Nahant is on a rocky spit of land that projects into Boston Harbor, & is intensely
occupied by houses of wealthy Bostonares, who have spend the summer houses
here. Agassiz, Motley, Emmerson
[[2]] Longfello &c have had or have all houses here in which they spend more or
less of the summer months & I need not say that the Society is highly
intellectual. I return to Dr Grays early tomorrow morning. Mr Russell is a retired
man of business, has a wife & two daughters very good looking girls. &
nothing can exceed their kindness & attention -- but this I may say of all
Americans. I have been driving & walking about with them all day. There is
but one church, now shut up for the season, as the families are all leaving.

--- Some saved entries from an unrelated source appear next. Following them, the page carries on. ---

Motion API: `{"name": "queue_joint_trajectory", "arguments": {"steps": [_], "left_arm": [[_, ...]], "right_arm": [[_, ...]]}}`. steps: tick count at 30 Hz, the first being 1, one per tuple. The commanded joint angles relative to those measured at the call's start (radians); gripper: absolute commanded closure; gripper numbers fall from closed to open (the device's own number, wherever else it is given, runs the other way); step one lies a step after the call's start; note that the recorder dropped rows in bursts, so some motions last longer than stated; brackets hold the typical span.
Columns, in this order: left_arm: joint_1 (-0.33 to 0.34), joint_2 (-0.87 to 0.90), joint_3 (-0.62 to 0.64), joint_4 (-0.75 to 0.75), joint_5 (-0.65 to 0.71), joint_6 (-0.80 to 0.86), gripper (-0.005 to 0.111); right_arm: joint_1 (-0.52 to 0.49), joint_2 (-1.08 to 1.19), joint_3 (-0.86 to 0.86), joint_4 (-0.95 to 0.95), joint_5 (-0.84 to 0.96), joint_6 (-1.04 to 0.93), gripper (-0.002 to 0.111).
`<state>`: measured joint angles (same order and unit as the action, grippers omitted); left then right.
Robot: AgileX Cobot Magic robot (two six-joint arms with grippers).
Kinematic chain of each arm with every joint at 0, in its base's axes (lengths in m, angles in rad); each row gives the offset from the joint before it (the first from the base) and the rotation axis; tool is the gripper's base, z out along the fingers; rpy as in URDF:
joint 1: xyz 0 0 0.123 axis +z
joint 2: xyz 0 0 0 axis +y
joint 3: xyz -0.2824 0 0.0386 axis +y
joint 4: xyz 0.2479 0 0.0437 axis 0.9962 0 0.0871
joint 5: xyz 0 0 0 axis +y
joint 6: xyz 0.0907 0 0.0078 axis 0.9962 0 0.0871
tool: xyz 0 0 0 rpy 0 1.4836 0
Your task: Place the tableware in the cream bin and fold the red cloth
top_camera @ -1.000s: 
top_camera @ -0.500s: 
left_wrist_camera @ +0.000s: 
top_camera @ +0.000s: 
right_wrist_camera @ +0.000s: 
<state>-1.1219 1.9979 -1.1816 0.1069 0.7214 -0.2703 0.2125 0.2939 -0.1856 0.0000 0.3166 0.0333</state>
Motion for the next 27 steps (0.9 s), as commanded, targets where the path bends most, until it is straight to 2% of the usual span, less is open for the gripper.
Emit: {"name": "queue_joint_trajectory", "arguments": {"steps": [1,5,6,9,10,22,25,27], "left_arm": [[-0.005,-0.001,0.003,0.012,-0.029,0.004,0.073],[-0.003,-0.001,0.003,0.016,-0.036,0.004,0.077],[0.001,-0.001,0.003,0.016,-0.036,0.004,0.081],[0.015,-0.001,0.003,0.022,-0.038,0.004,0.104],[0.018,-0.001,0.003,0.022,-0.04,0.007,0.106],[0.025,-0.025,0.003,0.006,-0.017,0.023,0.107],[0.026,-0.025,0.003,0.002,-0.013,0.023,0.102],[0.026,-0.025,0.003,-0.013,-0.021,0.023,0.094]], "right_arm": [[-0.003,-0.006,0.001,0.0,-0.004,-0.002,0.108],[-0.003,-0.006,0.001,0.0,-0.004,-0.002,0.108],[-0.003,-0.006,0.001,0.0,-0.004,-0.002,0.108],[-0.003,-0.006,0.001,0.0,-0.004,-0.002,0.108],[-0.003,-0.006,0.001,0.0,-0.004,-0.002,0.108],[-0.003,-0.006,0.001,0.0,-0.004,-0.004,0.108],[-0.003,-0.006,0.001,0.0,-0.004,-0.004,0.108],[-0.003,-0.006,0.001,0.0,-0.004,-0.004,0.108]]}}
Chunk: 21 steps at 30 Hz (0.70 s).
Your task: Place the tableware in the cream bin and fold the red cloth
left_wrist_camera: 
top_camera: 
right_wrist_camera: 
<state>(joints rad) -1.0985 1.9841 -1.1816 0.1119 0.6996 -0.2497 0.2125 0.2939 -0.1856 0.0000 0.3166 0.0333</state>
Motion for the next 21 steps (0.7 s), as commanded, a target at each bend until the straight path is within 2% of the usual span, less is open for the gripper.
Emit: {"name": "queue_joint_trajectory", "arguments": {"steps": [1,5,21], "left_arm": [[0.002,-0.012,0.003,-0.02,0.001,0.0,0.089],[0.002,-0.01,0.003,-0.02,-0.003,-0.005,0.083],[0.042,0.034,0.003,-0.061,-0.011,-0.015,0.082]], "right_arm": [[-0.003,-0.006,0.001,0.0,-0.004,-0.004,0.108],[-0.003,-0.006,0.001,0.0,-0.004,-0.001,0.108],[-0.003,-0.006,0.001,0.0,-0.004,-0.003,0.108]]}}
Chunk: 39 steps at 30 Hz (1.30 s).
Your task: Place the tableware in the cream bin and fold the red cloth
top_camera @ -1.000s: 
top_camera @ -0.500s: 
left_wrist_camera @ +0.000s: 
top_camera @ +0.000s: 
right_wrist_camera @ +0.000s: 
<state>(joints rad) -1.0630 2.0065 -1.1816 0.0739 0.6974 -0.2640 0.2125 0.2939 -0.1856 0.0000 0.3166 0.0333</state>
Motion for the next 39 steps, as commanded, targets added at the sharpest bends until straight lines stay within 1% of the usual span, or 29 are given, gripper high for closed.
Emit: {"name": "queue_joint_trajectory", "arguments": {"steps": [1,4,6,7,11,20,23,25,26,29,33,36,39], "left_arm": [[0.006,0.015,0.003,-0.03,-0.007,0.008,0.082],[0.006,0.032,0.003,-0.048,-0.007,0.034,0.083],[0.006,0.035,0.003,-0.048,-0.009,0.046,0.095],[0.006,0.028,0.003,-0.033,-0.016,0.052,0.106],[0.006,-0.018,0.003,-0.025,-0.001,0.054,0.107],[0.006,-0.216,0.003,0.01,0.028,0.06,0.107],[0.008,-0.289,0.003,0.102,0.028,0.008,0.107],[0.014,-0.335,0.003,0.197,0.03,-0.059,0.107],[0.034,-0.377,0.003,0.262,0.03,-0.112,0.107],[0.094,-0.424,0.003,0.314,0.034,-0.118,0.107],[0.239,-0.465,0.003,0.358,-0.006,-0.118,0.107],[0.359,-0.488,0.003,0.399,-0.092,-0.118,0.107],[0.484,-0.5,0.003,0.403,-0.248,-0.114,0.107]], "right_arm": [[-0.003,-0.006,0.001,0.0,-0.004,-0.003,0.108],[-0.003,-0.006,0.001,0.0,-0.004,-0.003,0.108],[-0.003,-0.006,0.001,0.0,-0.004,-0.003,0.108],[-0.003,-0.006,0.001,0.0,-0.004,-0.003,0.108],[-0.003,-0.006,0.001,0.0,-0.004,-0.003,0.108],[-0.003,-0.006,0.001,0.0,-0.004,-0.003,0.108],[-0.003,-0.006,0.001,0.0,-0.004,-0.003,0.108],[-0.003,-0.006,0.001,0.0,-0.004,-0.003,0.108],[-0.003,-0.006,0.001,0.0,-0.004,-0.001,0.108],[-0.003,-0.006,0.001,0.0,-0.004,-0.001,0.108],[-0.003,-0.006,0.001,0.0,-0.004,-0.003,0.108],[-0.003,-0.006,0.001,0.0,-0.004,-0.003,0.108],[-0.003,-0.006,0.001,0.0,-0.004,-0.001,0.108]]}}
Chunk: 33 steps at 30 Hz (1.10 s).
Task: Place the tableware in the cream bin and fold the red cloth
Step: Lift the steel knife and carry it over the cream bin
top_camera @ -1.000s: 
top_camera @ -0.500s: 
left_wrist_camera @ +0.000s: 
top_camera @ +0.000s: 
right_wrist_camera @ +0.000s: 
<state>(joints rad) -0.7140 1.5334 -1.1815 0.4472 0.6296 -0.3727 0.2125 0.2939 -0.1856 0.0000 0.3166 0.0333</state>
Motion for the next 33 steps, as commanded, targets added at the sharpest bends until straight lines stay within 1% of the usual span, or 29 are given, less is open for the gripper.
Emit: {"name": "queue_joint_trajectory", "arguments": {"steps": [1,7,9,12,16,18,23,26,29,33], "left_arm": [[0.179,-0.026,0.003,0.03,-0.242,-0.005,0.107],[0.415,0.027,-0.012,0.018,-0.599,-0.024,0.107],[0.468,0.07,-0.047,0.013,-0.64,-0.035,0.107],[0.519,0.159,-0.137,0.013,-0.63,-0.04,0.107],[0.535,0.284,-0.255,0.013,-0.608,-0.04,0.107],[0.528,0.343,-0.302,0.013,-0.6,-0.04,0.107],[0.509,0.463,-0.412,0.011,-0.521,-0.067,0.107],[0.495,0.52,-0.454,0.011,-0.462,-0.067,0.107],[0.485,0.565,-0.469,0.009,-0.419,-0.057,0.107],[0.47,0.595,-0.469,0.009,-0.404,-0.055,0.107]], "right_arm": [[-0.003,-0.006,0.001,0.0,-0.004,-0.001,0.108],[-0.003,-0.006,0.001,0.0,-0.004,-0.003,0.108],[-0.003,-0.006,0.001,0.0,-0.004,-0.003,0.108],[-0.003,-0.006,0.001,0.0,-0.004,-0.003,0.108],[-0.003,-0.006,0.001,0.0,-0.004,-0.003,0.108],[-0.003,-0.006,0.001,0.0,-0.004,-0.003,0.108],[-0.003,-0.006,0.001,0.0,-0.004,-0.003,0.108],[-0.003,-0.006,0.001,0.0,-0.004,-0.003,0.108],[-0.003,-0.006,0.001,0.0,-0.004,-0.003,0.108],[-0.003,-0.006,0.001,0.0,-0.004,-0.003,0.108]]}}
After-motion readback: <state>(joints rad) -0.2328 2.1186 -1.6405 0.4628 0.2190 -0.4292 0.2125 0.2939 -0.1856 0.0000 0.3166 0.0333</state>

Service is held in it every Sunday by different preachers; Episcopalians,
Presbyterians & Unitarians, turn about, are invited to take a Sunday & are well
paid for it. The young ladies of the place make the choir & perform for all the
services, & the people attend all.
[[3]] Playfair calls it "The Church of all the Gods" which rather scandalizes the
good people here, whose liberality in religious matters is above all praise.
You will be glad to hear that Sir David Wedderburn & his mother have taken
passages in the Marathon , I shall have pleasant companions, but I hear that
she is a very slow boat. They have give[n] me a whole state cabin to myself.
Everybody here is so anxious too see you & asks for your photograph, so you
must really get some taken at once. They make you me promise to bring you
out & see the Eastern States, which I think are ten--thousand times better
worth seeing than the Western.
Thanks dear for your long letter of the [gap left in original manuscript] which
sends me such full & good accounts of the children. I hope that the measles
have left no
[[4]] ill affects on Gracie. & that Reggie's health is restored -- also that Brian
takes to Service
Mr Motley, brother of the late Historian dined with us today, a very agreeable
man who has spent much time in Europe & passed last Winter with his family
at Cannes at Hotel Bellevue: yesterday I dined at a small dining club of which
Dr Gray is a member & met Mr Adams who knew as American Minister in
England years ago, Story the sculptor, Emmerson, Mr Eliot President of
Cambridge University & many eminent & agreeable men several of whom had
called on me at Kew.
The leaves are beginning to change color here & I shall see just the beginning
of the autumn [1 word illeg.] before I leave. The weather has been splendid
hitherto.
I am so glad to hear good news of Howell[?] & your cousin in India.
With love to you, parents, & kindest regards to Hereford | ever your devoted
husband | JD Hooker.[signature]
[[5]] [Page 5 comprises a sketch illustration of Hooker, presumed to be a self
portrait.]
ENDNOTES
1. Lady Hyacinth Hooker, née Symonds then Jardine (1842--1921). Joseph
Hooker's second wife, they married in 1876.